**Work instructions**.
Which lines of the records below contain the word "stack"? Show each one.

**Stored records**.
○ ○ ○ ○
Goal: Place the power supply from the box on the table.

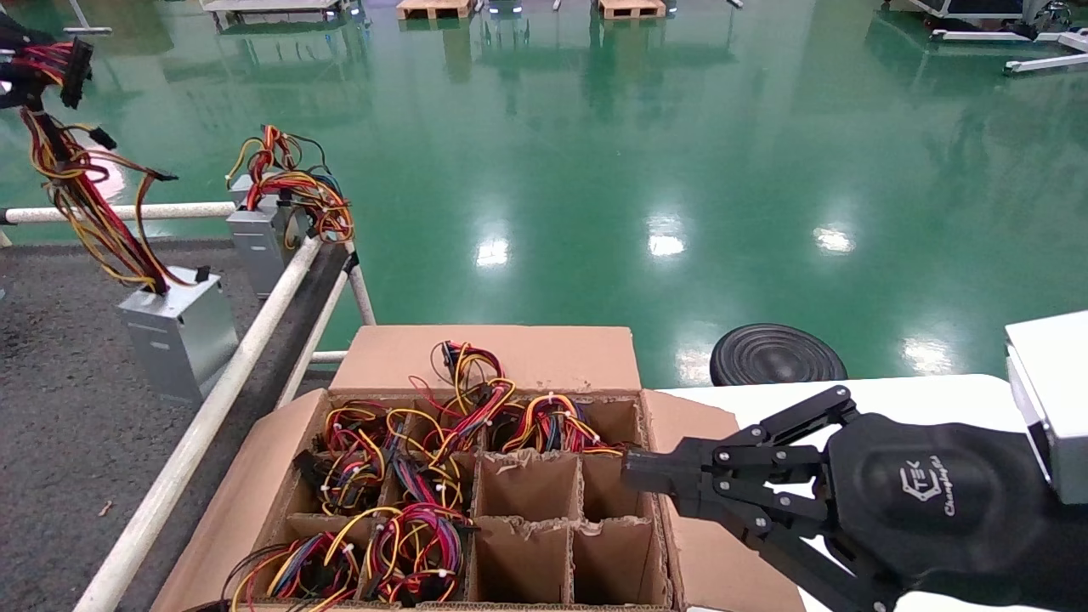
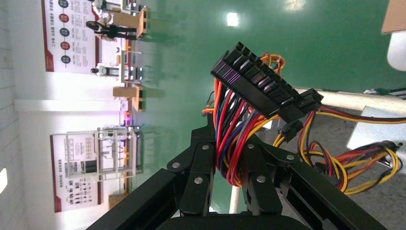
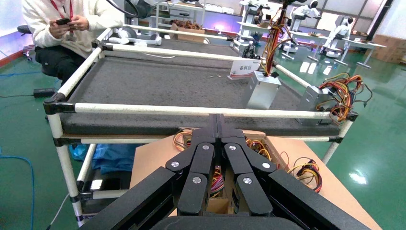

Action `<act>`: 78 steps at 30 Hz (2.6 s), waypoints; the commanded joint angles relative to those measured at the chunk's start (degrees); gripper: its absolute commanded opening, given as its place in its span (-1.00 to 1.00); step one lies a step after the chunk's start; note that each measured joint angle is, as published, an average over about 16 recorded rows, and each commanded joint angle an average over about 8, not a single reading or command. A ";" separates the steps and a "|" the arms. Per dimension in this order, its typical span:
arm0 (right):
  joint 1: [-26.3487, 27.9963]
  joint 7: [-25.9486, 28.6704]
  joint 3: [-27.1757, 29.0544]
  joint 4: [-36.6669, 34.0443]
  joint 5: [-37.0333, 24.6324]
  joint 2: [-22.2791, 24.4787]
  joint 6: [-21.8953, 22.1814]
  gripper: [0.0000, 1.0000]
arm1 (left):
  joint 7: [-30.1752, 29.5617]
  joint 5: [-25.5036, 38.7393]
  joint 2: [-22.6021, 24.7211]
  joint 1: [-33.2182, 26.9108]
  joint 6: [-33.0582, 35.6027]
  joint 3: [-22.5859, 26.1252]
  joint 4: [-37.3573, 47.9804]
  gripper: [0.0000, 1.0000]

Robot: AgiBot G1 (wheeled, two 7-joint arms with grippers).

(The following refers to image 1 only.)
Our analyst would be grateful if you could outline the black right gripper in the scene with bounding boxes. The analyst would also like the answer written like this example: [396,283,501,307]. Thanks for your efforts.
[622,385,1088,612]

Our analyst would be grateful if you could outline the cardboard box with dividers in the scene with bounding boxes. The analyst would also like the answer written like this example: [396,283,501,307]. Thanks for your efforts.
[151,326,807,612]

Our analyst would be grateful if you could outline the grey metal stand leg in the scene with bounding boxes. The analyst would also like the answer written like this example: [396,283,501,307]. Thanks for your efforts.
[64,0,113,37]

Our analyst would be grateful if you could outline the black round ribbed disc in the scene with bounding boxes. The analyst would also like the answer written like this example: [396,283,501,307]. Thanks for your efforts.
[710,323,848,388]

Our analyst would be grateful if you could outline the grey low platform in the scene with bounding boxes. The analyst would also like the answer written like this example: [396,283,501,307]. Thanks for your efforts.
[201,0,351,25]

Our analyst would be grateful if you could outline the wooden pallet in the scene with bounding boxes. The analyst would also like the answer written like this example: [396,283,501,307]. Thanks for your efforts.
[397,0,474,20]
[598,0,666,20]

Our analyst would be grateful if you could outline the grey wheeled machine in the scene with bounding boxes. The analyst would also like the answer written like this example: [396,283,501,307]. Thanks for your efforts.
[884,0,1074,35]

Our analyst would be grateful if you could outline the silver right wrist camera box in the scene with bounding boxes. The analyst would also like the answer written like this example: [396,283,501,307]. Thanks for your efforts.
[1005,310,1088,507]

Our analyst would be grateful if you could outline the white pipe table frame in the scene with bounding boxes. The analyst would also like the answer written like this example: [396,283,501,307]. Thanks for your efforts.
[0,201,377,612]

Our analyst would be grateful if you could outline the white metal frame legs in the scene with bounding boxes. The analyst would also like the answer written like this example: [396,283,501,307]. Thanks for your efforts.
[931,30,1088,76]

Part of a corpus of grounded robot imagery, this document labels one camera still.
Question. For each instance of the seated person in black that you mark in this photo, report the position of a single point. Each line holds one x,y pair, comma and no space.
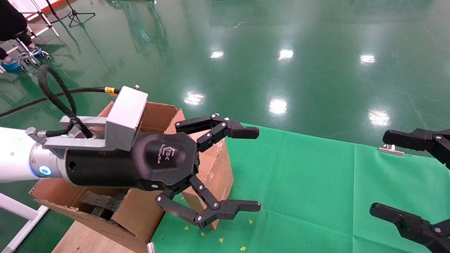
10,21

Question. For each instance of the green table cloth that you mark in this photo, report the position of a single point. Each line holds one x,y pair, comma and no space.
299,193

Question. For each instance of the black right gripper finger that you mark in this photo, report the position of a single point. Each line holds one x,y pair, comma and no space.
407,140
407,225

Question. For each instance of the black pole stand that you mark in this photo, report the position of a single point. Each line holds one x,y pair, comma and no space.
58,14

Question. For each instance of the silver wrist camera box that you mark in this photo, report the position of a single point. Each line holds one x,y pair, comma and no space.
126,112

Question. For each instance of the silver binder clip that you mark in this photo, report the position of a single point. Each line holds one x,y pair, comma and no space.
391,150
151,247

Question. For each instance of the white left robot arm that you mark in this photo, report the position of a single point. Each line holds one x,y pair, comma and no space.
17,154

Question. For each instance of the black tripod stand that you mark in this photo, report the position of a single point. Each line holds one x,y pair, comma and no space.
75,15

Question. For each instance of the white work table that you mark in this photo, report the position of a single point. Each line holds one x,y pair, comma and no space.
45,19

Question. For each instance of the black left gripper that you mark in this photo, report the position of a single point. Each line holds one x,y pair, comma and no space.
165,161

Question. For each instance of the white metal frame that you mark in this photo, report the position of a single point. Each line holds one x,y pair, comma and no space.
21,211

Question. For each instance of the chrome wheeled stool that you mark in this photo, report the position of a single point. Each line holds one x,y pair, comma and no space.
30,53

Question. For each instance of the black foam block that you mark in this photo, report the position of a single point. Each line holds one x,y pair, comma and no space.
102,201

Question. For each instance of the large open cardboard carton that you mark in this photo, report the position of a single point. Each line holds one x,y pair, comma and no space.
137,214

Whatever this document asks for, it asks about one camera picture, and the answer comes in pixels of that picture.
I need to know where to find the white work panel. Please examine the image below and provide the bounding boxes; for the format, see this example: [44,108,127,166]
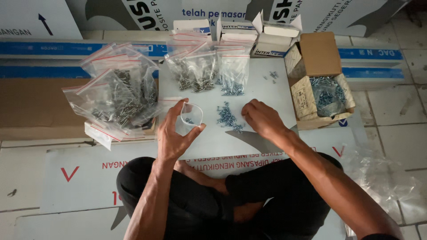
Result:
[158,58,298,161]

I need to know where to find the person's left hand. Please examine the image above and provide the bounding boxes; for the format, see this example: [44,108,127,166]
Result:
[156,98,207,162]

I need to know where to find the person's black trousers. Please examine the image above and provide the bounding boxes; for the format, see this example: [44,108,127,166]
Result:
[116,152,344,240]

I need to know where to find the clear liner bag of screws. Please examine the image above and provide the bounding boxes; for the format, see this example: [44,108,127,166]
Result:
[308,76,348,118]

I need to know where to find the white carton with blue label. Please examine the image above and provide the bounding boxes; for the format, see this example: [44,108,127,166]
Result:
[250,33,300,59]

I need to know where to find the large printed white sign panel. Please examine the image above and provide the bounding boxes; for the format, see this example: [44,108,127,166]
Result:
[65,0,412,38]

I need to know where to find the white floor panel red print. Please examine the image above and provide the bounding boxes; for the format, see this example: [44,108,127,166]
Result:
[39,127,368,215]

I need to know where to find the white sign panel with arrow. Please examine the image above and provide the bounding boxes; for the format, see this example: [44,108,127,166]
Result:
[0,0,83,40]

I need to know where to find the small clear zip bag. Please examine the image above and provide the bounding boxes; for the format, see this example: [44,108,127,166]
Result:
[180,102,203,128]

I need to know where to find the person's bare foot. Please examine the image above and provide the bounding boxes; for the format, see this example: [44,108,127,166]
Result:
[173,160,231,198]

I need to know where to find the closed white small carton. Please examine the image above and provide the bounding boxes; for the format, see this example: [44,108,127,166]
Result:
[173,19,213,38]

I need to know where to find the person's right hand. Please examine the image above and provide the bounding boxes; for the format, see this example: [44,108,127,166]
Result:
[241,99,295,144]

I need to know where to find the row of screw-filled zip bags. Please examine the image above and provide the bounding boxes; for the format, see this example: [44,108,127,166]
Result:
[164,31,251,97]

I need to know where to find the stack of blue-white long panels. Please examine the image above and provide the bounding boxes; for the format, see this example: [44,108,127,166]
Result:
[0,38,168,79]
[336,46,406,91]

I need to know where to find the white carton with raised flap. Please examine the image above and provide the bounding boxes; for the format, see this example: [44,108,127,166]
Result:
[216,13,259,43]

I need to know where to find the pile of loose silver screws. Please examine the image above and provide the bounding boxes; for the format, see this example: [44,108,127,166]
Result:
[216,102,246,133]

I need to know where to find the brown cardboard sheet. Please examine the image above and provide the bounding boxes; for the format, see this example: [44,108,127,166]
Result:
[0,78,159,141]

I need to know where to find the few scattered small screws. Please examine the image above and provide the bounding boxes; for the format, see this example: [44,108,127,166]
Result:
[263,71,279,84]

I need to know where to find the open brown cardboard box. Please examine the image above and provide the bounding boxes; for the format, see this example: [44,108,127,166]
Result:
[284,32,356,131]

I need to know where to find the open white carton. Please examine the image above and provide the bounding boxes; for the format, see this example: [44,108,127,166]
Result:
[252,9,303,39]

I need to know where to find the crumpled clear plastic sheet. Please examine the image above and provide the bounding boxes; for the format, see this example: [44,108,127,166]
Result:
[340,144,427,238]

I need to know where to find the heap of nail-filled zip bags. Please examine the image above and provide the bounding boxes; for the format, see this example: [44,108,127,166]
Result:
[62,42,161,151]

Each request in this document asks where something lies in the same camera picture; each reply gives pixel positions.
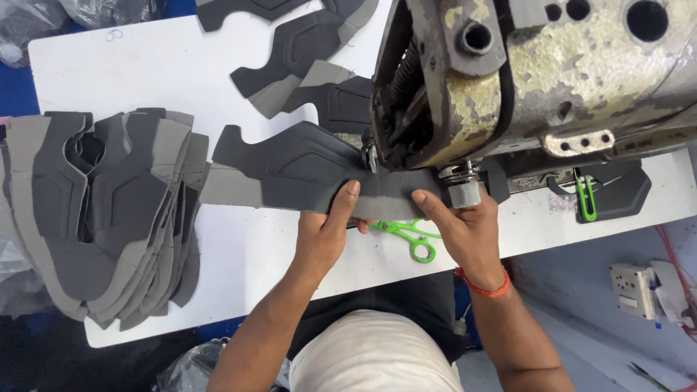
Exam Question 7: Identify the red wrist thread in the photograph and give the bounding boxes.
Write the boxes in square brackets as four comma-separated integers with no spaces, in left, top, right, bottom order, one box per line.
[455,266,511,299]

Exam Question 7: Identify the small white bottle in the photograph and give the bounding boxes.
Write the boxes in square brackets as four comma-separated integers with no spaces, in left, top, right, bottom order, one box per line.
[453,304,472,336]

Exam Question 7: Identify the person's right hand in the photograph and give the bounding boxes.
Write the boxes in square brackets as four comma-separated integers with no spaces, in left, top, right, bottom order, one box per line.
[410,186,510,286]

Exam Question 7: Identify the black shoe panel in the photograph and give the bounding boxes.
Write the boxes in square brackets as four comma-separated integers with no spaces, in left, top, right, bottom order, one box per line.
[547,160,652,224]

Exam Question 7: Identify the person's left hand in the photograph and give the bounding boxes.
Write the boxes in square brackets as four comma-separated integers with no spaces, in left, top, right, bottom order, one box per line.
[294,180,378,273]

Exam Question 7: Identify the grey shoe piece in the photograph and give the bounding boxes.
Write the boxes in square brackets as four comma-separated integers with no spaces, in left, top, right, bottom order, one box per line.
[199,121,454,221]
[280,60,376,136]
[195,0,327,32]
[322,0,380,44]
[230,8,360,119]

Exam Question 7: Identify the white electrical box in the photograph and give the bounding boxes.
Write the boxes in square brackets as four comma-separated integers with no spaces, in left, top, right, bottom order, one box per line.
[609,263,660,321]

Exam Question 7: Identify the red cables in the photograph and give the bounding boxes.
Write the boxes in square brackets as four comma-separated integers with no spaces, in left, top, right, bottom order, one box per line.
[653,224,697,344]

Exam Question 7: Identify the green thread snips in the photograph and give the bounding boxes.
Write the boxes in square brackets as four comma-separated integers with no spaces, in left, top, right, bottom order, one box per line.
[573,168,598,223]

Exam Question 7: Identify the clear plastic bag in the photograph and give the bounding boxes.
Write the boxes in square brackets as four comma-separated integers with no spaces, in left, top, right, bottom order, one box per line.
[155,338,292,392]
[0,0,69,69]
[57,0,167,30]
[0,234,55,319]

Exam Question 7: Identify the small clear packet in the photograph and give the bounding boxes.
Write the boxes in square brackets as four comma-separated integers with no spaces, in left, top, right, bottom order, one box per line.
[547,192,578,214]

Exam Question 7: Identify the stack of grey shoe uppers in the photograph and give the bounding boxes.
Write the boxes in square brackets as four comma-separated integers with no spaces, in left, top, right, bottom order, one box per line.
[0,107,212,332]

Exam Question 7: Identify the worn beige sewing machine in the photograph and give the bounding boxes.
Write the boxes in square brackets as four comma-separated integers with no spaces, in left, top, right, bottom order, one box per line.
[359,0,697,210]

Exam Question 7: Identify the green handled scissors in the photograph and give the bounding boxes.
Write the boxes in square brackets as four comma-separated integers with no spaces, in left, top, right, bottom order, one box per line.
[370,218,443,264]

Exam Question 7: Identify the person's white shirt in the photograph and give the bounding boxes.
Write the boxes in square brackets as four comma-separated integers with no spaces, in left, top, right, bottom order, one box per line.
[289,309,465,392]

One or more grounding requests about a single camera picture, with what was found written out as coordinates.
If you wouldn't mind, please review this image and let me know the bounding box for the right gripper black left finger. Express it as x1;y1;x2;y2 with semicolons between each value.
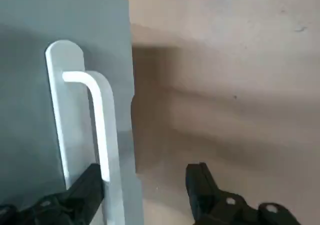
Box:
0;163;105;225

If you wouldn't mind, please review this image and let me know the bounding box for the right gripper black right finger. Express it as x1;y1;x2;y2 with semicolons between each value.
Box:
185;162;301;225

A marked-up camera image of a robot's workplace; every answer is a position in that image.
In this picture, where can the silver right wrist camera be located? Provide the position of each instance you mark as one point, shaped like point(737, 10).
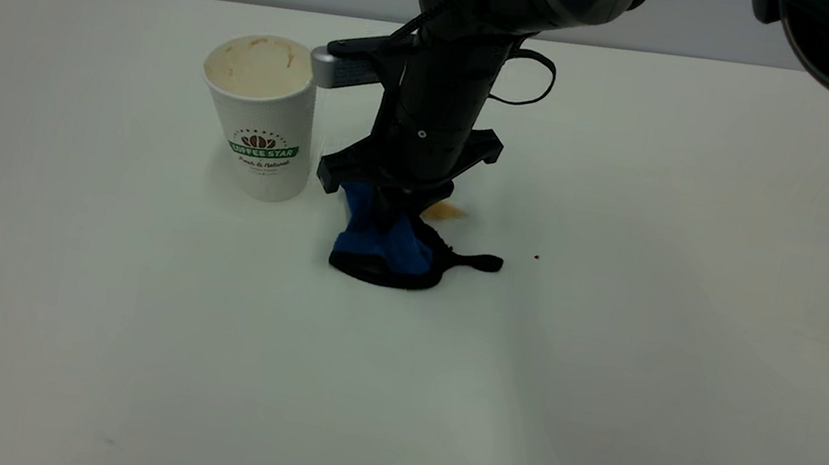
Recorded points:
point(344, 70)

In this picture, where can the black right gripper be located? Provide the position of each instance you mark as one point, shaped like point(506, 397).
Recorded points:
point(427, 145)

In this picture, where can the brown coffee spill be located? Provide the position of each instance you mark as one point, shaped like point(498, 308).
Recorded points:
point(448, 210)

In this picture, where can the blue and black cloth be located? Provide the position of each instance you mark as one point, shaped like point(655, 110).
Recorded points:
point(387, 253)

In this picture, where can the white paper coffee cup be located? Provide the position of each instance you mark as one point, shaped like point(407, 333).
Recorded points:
○ ○ ○ ○
**Answer section**.
I need to know where to find the stack of blue-white long panels. Please examine the image above and provide the bounding boxes; for the format, see this example: [44,108,127,166]
Exam Question 7: Identify the stack of grey shoe uppers in the photograph and give the bounding boxes.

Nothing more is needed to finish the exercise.